### Work item
Give back exactly the lines of the entries below from the line with "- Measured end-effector" to the line with "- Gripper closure", inclusive, and only those.

(Stored dataset items)
════════════════════

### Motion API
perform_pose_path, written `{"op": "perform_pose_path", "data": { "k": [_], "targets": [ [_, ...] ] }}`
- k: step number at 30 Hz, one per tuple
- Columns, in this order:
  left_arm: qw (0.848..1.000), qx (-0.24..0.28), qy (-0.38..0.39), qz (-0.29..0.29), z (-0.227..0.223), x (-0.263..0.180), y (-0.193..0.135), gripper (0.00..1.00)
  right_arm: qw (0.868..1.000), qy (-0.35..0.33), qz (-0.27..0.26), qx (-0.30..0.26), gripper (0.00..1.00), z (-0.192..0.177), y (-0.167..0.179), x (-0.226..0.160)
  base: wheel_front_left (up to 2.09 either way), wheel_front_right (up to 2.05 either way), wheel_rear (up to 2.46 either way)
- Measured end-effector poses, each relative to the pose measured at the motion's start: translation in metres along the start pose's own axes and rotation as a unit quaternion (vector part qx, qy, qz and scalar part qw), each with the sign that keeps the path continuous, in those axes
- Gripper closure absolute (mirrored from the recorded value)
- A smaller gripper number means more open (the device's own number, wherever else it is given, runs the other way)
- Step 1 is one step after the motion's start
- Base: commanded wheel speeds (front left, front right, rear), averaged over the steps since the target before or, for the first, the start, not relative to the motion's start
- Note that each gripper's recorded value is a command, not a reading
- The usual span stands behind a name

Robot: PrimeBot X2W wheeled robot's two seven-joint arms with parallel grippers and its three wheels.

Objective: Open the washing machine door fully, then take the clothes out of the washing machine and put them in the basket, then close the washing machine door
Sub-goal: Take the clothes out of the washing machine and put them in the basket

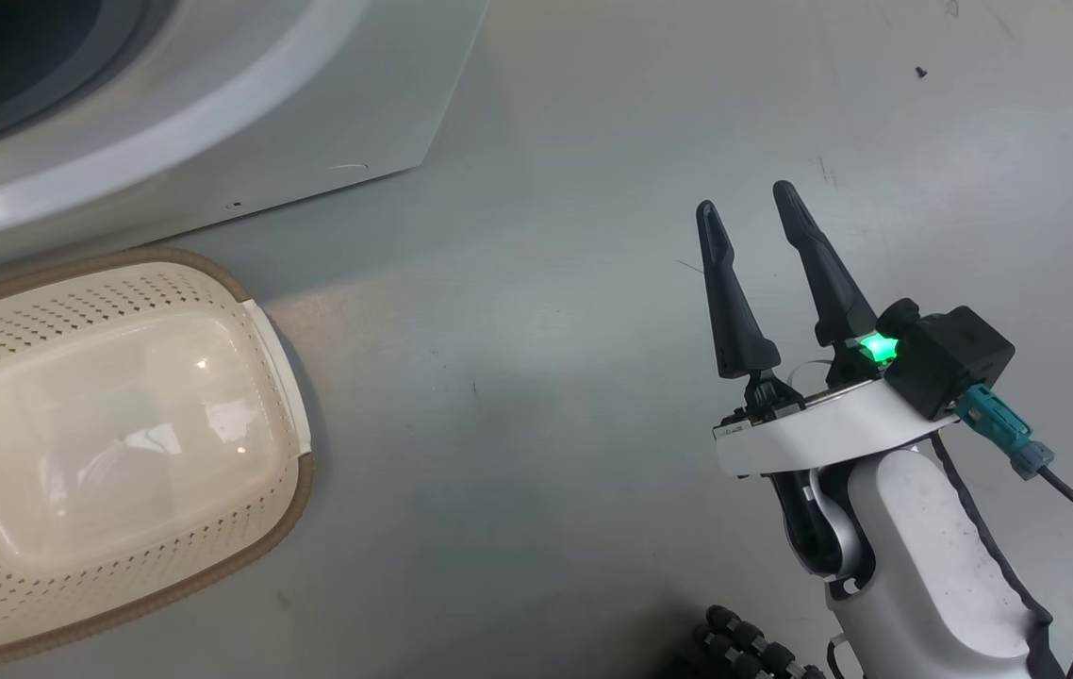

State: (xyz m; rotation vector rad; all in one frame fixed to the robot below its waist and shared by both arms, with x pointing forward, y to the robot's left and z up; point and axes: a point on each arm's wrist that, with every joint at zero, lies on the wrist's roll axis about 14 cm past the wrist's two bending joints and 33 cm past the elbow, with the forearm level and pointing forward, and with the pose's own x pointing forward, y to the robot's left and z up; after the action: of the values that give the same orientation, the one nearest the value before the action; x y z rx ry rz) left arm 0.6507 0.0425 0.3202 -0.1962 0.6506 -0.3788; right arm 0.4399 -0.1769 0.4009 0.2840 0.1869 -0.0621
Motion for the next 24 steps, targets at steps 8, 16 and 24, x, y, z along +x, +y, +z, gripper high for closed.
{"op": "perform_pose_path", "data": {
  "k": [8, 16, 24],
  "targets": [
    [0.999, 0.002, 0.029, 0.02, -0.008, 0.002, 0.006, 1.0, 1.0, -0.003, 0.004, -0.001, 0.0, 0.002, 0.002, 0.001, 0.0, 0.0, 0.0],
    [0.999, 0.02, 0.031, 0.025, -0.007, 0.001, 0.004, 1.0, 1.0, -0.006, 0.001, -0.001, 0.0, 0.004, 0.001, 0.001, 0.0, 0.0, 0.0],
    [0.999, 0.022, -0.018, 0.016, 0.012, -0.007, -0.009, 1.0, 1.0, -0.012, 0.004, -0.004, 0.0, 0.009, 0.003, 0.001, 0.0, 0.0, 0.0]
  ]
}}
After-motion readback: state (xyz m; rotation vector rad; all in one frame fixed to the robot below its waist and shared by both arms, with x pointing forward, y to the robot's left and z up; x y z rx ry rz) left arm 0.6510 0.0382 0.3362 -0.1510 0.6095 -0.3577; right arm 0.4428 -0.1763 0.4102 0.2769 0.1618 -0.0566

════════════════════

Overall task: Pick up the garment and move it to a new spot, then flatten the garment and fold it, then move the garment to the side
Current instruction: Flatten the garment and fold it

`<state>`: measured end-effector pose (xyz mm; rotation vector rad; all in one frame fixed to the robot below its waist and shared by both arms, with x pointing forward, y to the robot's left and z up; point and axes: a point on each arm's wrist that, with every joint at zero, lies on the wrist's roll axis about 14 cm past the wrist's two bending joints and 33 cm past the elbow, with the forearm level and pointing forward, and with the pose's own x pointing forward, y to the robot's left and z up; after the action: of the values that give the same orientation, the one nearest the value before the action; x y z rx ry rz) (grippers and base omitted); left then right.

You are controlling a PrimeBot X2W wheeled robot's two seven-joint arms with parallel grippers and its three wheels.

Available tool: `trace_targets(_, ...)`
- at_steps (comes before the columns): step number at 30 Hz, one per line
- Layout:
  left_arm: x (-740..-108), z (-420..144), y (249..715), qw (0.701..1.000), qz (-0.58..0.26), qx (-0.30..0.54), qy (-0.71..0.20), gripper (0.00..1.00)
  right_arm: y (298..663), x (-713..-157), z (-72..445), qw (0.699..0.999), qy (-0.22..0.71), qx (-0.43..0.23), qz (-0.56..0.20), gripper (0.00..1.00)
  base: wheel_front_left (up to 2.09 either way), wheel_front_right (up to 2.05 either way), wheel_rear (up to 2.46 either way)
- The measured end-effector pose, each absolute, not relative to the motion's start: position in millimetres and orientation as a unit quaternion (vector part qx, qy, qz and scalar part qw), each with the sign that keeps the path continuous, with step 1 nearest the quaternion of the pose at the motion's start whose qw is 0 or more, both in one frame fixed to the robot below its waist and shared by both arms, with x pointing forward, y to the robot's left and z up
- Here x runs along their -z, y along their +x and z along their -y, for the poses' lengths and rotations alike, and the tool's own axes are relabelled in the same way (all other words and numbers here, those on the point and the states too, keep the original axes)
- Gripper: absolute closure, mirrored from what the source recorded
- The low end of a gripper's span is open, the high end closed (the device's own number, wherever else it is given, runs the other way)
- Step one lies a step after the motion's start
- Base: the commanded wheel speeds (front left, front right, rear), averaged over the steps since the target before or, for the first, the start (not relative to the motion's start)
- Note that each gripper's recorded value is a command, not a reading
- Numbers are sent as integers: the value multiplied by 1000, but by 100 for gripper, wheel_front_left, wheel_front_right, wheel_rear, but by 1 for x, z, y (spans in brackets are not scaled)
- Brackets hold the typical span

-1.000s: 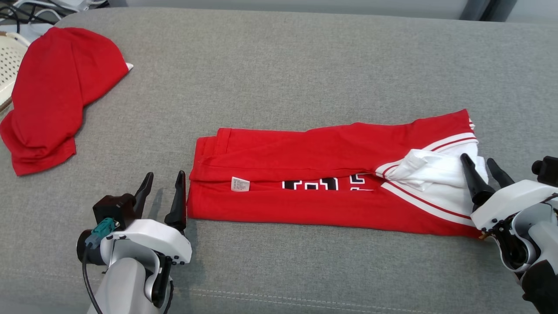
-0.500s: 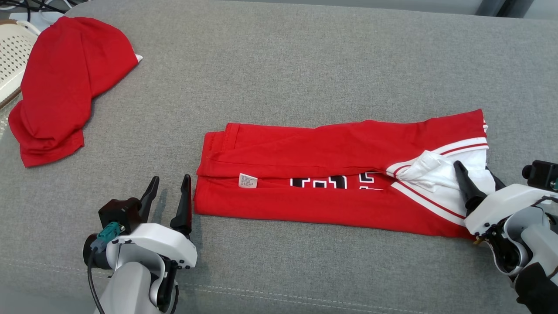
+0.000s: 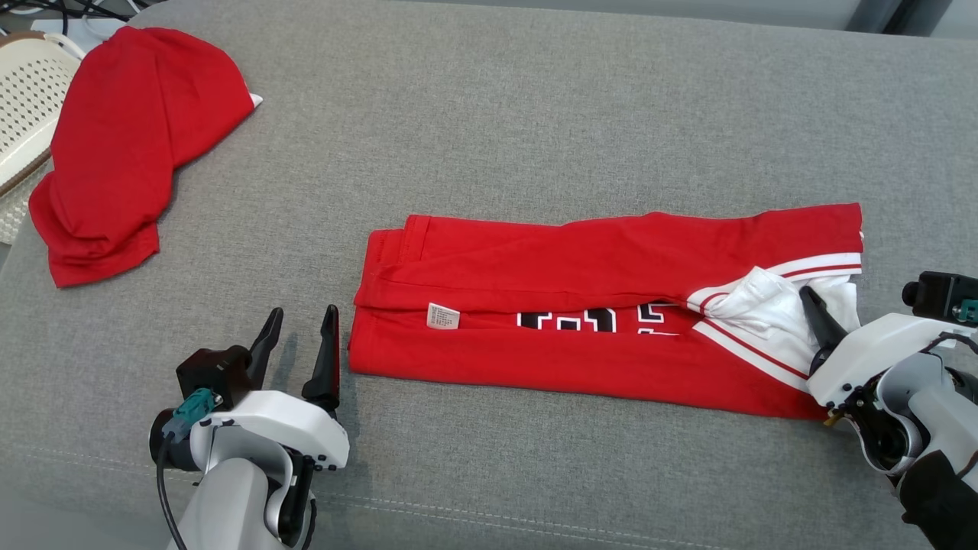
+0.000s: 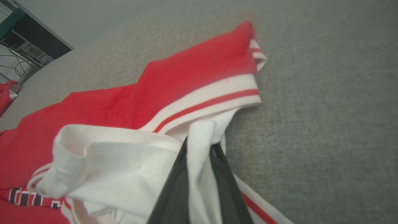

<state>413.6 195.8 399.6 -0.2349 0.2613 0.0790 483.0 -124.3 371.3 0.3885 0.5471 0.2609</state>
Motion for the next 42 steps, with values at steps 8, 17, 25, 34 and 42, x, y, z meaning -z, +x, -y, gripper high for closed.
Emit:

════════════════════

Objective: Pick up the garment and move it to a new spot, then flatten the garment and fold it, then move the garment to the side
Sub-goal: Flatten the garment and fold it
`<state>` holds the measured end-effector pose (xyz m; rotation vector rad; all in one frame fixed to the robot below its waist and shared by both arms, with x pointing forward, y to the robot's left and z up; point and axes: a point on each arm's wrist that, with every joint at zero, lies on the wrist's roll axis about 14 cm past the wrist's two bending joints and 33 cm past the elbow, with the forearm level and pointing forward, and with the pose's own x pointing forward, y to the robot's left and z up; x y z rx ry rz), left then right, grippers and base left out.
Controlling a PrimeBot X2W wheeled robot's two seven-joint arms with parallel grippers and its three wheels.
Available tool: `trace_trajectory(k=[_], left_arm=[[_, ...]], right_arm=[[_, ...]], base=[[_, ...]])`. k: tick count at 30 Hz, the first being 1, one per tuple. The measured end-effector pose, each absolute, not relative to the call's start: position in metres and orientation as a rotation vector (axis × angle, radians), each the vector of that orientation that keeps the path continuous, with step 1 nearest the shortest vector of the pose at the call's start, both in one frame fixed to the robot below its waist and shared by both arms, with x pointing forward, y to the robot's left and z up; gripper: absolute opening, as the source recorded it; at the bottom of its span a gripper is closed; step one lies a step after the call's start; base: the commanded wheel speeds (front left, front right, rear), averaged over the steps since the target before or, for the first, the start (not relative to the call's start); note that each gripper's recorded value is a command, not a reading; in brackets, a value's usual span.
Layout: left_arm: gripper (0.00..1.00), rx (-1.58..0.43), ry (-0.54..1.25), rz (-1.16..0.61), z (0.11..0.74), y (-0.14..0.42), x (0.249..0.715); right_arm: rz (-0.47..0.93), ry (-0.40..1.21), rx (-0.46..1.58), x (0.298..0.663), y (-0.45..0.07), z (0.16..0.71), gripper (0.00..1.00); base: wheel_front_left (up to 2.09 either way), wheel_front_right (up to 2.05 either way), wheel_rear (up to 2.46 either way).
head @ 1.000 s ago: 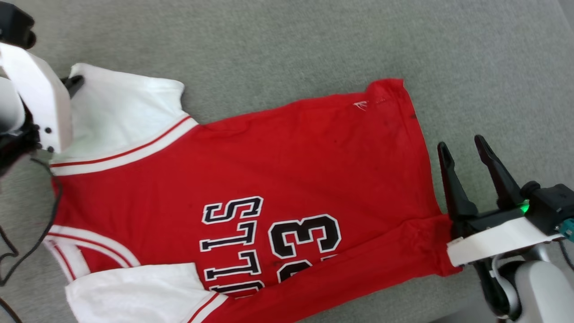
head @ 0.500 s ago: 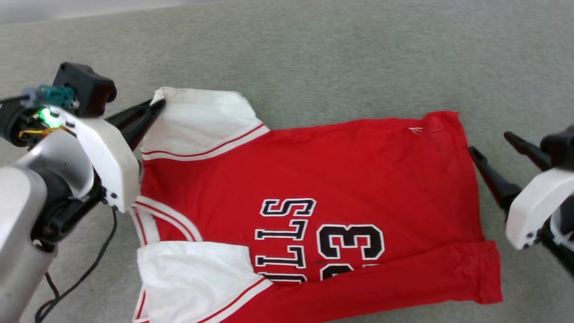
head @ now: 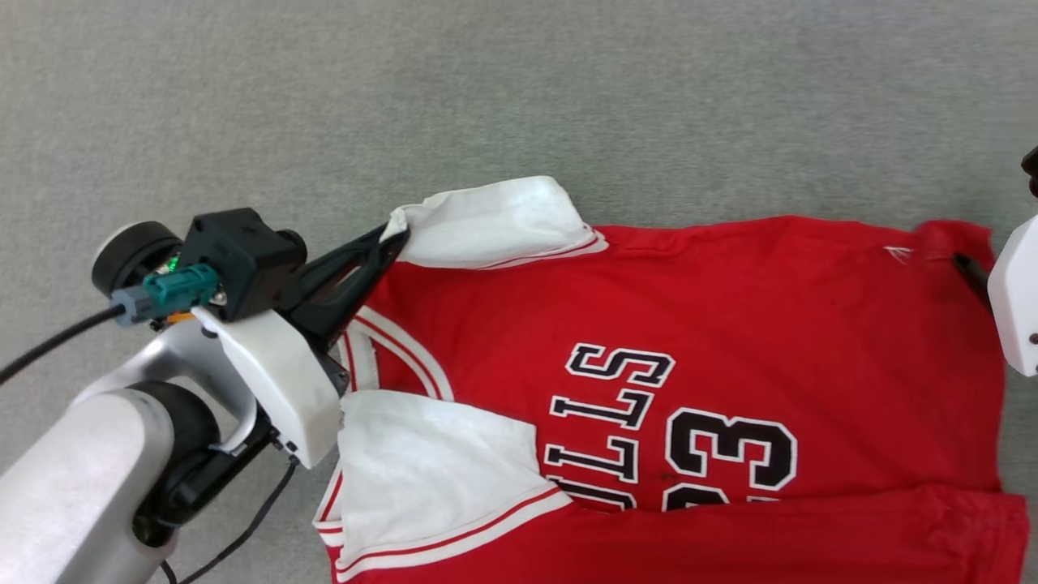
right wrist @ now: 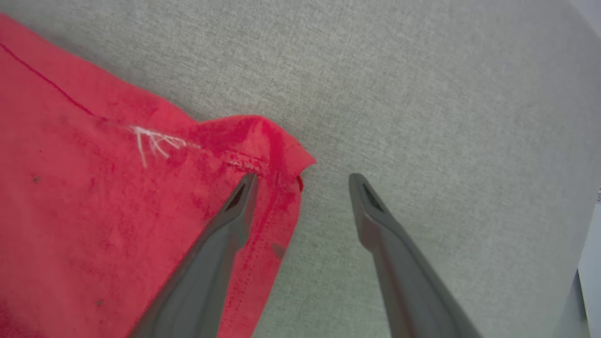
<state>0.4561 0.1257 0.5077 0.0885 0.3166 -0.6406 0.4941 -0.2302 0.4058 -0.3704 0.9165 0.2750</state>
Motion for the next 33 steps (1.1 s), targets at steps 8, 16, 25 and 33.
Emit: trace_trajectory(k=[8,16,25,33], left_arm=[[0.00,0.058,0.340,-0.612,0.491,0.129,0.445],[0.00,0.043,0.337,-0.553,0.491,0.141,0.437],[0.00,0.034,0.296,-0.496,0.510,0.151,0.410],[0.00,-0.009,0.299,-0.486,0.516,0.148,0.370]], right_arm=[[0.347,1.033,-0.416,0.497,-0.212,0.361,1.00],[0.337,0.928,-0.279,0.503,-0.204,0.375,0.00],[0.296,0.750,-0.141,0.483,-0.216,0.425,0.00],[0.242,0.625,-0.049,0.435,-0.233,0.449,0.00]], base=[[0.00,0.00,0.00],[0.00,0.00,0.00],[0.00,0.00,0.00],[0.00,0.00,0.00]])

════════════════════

### Result
- Measured end-effector poses, each relative to the pose measured at the motion's start: translation in metres along the start pose's own axes and rotation as a unit quaternion (vector part qx, qy, qz and scalar part qw), each with the sign that keeps the path continuous, in those axes
- Gripper closure absolute (mirrored from the recorded value)

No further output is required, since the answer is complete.